A esta presión se suma el impacto añadido sobre el pequeño comercio y la hostelería que, como es bien sabido, son pilares esenciales de nuestra economía local. Para ellos, los costes de electricidad, materias primas, transporte o alquiler de locales continúan elevados, obligándoles a ajustar precios o a trabajar con márgenes más reducidos. Al mismo tiempo, los clientes gastan con más cautela, lo que crea un equilibrio frágil para muchos negocios.
El cambio también se percibe en los hábitos cotidianos.

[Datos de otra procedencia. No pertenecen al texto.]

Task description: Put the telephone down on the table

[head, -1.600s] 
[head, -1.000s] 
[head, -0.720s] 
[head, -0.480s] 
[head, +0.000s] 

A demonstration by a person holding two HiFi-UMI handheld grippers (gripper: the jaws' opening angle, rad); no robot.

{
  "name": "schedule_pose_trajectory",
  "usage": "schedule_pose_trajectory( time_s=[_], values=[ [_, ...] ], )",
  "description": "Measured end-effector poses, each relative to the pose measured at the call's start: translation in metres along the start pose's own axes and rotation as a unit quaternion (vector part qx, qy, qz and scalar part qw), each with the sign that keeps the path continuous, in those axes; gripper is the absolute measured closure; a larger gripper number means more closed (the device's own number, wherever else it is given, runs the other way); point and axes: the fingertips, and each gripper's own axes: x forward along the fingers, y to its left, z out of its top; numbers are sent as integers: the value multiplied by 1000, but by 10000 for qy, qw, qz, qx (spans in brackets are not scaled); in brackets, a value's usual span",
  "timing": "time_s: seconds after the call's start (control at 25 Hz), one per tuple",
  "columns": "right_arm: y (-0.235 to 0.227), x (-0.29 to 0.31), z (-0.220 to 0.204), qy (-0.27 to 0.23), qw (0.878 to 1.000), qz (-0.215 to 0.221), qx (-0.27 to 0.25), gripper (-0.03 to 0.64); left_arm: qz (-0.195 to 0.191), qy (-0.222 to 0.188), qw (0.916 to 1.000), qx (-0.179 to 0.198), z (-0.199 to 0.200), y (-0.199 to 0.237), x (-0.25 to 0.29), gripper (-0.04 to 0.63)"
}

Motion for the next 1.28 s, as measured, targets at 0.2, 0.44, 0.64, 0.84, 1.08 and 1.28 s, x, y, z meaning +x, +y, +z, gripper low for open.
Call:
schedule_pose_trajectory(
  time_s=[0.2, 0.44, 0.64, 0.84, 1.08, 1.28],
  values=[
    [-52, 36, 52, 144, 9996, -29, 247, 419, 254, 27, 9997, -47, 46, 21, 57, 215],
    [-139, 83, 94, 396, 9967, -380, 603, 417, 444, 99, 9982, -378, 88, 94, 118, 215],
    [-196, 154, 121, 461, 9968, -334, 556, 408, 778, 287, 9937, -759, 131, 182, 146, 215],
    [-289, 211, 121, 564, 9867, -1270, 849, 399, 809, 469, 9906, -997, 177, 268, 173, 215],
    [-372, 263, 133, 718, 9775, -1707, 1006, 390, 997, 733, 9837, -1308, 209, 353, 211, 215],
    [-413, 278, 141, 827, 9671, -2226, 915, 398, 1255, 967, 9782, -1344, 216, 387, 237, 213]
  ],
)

Se comparan más precios, se buscan mejores ofertas, se reducen algunos gastos en ocio y se planifican más las compras. Muchas familias han adoptado una forma de consumo más prudente, pero no por elección propia, sino obligadas por la necesidad de mantener el equilibrio en sus cuentas. La otrora amplia clase media evoluciona hacia la media-baja, en el mejor de los casos.
La paradoja es evidente. Los indicadores económicos hablan de estabilidad, el empleo se mantiene y no hay señales de una crisis generalizada. Sin embargo, en territorios con menor crecimiento económico, como Ourense, la mejora se percibe con más lentitud y la sensación de vulnerabilidad sigue presente. La inflación quizás ha dejado de ser una emergencia, pero sus efectos permanecen en el día a día.
El verdadero reto ahora no es solo conseguir que los precios suban menos, cuando no que se mantengan; sino que el poder adquisitivo se recupere y que la economía local gane dinamismo. Porque, en ciudades como la nuestra, la situación económica no se mide por datos macroeconómicos, sino por algo mucho más cercano, como es la tranquilidad de poder llegar a fin de mes. Pero, ya se sabe: después del carnaval, llega el tiempo de Cuaresma.